> Task item: Give again, word for word, each line of the data from the first through the one containing "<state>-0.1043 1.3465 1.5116". Pictures stay out.

> Supplied information:
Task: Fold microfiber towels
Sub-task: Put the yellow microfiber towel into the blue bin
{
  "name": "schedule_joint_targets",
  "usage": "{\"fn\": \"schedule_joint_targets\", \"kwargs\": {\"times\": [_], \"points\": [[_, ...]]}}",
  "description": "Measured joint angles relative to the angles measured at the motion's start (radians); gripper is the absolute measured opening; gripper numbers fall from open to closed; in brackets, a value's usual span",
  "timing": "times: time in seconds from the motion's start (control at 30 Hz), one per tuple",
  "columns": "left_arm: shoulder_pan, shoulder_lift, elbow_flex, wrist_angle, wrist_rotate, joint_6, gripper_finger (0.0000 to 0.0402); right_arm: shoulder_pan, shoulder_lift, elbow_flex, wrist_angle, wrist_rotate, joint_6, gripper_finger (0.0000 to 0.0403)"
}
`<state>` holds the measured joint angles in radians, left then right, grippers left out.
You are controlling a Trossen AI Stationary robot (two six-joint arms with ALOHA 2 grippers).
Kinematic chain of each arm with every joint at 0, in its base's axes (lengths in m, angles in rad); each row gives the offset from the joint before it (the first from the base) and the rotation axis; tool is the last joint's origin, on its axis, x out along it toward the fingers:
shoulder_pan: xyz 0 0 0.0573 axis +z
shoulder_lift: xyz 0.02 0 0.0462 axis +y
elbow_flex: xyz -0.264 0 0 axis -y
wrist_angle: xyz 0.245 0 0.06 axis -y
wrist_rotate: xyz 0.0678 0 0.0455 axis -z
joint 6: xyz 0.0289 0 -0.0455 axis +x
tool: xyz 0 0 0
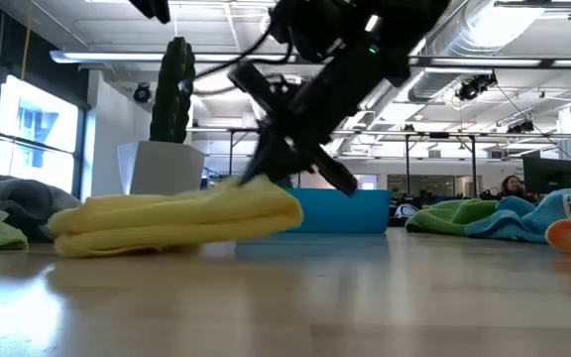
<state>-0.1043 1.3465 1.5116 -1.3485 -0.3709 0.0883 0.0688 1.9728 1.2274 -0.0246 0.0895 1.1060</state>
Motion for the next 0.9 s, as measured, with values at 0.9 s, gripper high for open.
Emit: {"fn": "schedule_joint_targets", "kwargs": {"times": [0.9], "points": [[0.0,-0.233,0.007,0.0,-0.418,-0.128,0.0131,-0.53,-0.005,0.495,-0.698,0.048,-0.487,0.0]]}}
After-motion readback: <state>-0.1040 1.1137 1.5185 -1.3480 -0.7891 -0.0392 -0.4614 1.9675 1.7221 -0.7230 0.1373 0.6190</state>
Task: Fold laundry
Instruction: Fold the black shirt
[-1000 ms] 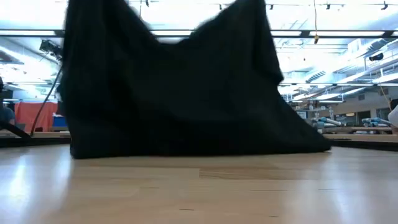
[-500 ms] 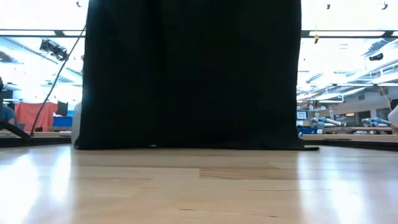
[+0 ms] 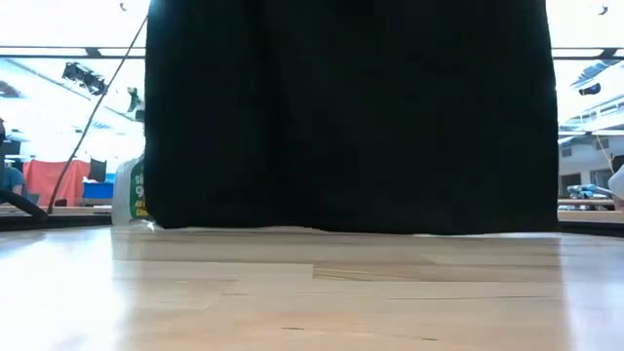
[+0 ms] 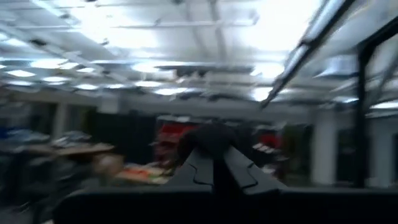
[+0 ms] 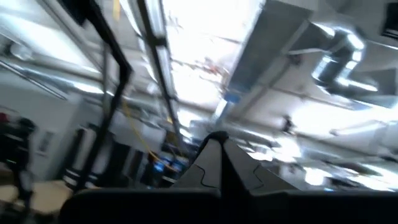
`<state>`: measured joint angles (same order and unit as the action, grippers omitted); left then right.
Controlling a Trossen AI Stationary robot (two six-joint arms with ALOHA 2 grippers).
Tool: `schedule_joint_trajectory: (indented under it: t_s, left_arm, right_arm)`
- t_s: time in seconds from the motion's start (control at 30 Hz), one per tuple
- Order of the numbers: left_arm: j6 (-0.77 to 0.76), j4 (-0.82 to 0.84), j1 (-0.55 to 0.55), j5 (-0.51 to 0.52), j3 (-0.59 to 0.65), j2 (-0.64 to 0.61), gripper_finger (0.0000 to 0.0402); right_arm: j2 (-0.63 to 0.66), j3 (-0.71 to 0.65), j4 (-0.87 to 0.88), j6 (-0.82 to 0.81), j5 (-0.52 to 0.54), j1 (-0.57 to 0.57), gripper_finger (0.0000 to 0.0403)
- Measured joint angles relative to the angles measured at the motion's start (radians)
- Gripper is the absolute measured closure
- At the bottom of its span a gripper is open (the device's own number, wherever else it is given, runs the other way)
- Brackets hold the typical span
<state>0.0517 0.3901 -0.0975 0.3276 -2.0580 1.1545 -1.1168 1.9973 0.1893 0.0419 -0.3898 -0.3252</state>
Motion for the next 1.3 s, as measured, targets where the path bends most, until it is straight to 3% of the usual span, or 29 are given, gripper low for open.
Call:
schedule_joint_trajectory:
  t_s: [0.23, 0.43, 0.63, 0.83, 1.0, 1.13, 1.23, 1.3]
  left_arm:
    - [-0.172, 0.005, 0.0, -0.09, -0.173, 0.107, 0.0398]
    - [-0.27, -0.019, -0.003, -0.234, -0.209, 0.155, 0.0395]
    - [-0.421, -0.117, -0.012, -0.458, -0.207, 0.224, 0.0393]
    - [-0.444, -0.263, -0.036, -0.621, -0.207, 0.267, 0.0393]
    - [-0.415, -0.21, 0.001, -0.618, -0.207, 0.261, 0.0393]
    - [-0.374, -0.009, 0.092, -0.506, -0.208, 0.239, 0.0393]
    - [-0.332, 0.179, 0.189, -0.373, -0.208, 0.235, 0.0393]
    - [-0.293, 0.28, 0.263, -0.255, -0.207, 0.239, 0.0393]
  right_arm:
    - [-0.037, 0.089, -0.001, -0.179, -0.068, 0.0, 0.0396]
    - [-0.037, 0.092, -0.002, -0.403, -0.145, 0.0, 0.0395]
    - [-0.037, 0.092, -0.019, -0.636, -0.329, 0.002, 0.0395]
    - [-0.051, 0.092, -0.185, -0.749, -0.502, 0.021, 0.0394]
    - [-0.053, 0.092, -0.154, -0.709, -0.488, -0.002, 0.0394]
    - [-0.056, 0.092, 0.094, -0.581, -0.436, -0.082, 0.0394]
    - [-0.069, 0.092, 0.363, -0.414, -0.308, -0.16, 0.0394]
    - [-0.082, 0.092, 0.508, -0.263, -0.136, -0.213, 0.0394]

> Task result:
Task: Fold microfiber towels
Sub-task: Put the yellow microfiber towel into the blue bin
{
  "name": "schedule_joint_targets",
  "usage": "{\"fn\": \"schedule_joint_targets\", \"kwargs\": {\"times\": [_], \"points\": [[_, ...]]}}",
  "description": "Measured joint angles relative to the angles measured at the motion's start (radians); gripper is the absolute measured opening; gripper numbers fall from open to closed; in brackets, a value's usual span",
  "timing": "times: time in seconds from the motion's start (control at 30 Hz), one per tuple",
  "columns": "left_arm: shoulder_pan, shoulder_lift, elbow_flex, wrist_angle, wrist_rotate, joint_6, gripper_finger (0.0000 to 0.0402); right_arm: shoulder_pan, shoulder_lift, elbow_flex, wrist_angle, wrist_rotate, joint_6, gripper_finger (0.0000 to 0.0403)"
}
`<state>` holds the measured joint angles in radians, left then right, grippers left out.
You are controlling a Trossen AI Stationary robot (two six-joint arms with ALOHA 2 grippers).
Kinematic chain of each arm with every joint at 0, in its base's axes (lengths in m, angles in rad); each row gives the offset from the joint before it (the first from the base) and the rotation axis; tool is the last joint's origin, on its axis, x out along it toward the fingers:
shoulder_pan: xyz 0 0 0.0573 axis +z
shoulder_lift: xyz 0.02 0 0.0462 axis +y
elbow_flex: xyz -0.264 0 0 axis -y
wrist_angle: xyz 0.245 0 0.06 axis -y
wrist_rotate: xyz 0.0678 0 0.0455 axis -z
joint 6: xyz 0.0289 0 -0.0455 axis +x
tool: xyz 0 0 0
<state>-0.1043 1.3465 1.5116 -1.3485 -0.3709 0.0883 0.0688 1.9728 1.2274 -0.0246 0.0895 1.1060</state>

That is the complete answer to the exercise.